We can use Nvidia's stock price to estimate plausible market expectations for the size of the AI chip market, and we can use that to back-out expectations about AI software revenues and value creation.
Doing this helps to understand how much AI growth is expected by society, and how EA expectations compare. It's similar to an earlier post that uses interest rates in a similar way, except I'd argue using the prices of AI companies is more useful right now, since it's more targeted at the figures we most care about.
The exercise requires making some assumptions which I think are plausible (but not guaranteed to hold).
The full analysis is here, but here are some key points:
- Nvidia’s current market cap implies the future AI chip market reaches over ~$180bn/year (at current margins), then grows at average rates after that (so around $200bn by 2027). If margins or market share decline, revenues need to be even higher.
- For a data centre to actually use these chips in servers costs another ~80% for other hardware and electricity, then the AI software company that rents the chips will typically have at least another 40% in labour costs.
- This means with $200bn/year spent on AI chips, AI software revenues need reach $500bn/year for these groups to avoid losses, or $800bn/year to make normal profit margins. That would likely require consumers to be willing to pay up to several trillion for these services.
- The typical lifetime of a GPU implies that revenues would need to reach these levels before 2028. If you made a simple model with 35% annual growth in GPU spending, you can estimate year-by-year revenues, as shown in the chart below.
- This isn’t just about Nvidia – other estimates (e.g. the price of Microsoft) seem consistent with these figures.

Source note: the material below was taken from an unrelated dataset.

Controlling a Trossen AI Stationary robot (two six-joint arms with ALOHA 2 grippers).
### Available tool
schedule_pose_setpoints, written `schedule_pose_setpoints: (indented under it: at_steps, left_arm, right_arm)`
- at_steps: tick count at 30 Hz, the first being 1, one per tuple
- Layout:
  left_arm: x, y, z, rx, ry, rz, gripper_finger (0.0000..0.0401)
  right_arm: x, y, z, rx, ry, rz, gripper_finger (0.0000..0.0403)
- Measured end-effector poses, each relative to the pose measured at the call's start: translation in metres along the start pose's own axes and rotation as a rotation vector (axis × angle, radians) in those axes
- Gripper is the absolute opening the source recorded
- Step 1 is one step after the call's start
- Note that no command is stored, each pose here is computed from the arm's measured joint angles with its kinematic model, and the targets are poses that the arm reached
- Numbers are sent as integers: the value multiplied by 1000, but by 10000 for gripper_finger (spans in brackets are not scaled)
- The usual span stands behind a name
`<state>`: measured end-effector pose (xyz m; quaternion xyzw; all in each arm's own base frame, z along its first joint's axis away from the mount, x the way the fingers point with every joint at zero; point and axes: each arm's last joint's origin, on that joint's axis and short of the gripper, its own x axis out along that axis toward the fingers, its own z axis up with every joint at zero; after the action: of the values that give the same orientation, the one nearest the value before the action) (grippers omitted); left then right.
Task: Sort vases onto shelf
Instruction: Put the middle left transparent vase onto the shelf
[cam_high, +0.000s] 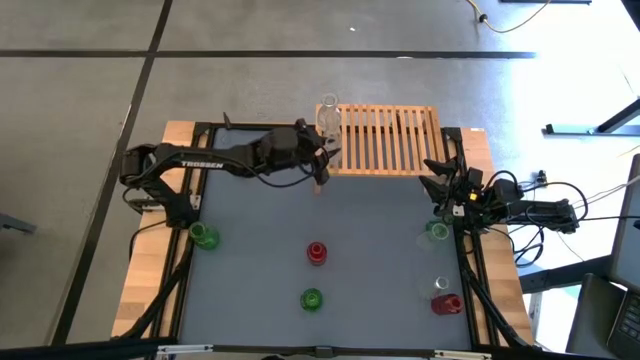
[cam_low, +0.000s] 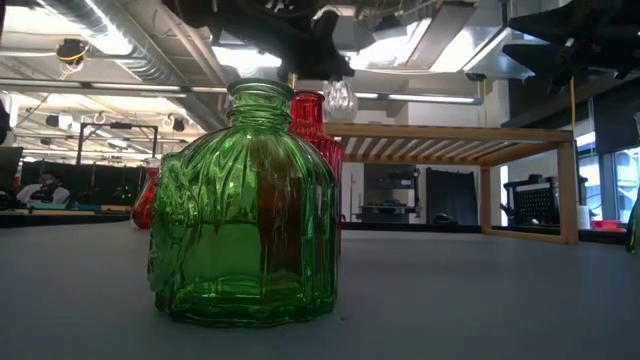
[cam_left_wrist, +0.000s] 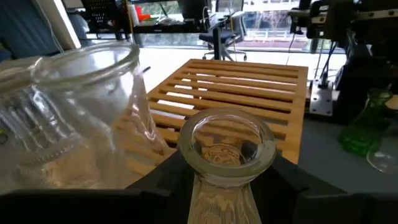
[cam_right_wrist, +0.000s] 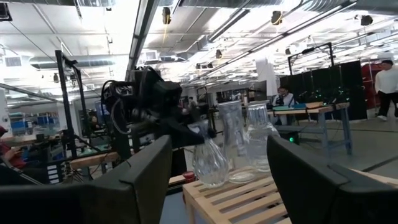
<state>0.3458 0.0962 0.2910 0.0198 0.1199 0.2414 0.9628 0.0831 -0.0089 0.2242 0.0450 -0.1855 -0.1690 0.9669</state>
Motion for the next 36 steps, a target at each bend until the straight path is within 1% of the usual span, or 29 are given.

- These revenues seem high in that they require a big scale up from today; but low if you think AI could start to automate a large fraction of jobs before 2030.
- If market expectations are correct, then by 2027 the amount of money generated by AI will make it easy to fund $10bn+ training runs.
Stock prices represent risk and information asymmetry, not just the P/E ratio.
The big 5 tech companies (google, amazon, microsoft, facebook, apple) primarily do data analysis and software (with apple as a partial exception). That puts each of the five (except apple to some extent, as their thread to hang on is iphone marketing) at the cutting edge of all the things that high-level data analysis is needed for, which is a very diverse game where each of the diverse elements add in a ton of risk (e.g. major hacks, data poisoning, military/geopolitical applications, lighting-quick historically unprecedented corporate espionage strategies, etc).
The big 5 are more like the wild west, everything that's happening is historically unprecedented and they could easily become the big 4, since a major event e.g. a big data leak could cause a staff exodus or a software exodus that allows the others to subsume most of their market share (imagine how LLMs affected Google's moat for search, except LLMs are just one example of historical unprecedence (that EA happens to focus way closer on, relative to other advancements, than wall street and DC), and most of the big 5 companies are vulnerable in ways as brutal and historically unprecedented as the emergence of LLMs).
Nvidia, on the other hand, is exclusively hardware and has a very strong moat (obviously semiconductor supply chains are a big deal here). This reduces risk premiums substantially, and I think it's reasonable likely that they would even be substantially lower risk per dollar than holding stock diversified between all 5 of the big 5 tech companies combined; I think the big 5 set a precedent that the companies making up the big leagues are each very high risk including in aggregate and Nvidia's unusual degree of stability, while also emerging on the bigleagues stage without diversifying or getting great access to secure data, might potentially shatter the high-risk bigtech company investment paradigm. I think this could cause people's p/e ratio for Nvidia to maybe be twice or even three times higher than it should, if they depend heavily on comparing Nvidia specifically to google, amazon, facebook, microsoft, and apple. This is also a qualitative risk that can also spiral into other effects e.g. a qualitatively different kind of bubble risk than what we've seen from the big 5 over the last ~15 years of the post-2008 paradigm where data analysis is important and respected.
tl;dr Nvidia's stable hardware base might make comparisons to the 5 similarly-sized tech companies unhelpful, as those companies probably have risk premiums that are much higher and more difficult to calculate for investors.
My bad- I should have looked into Nvidia more before commenting.
Your model looked like something that people were supposed to try to poke holes in, and I realized midway through my comment that it was actually a minor nitpick + some interesting dynamics rather than a significant flaw (e.g. even if true it only puts a small dent in the OOM focus).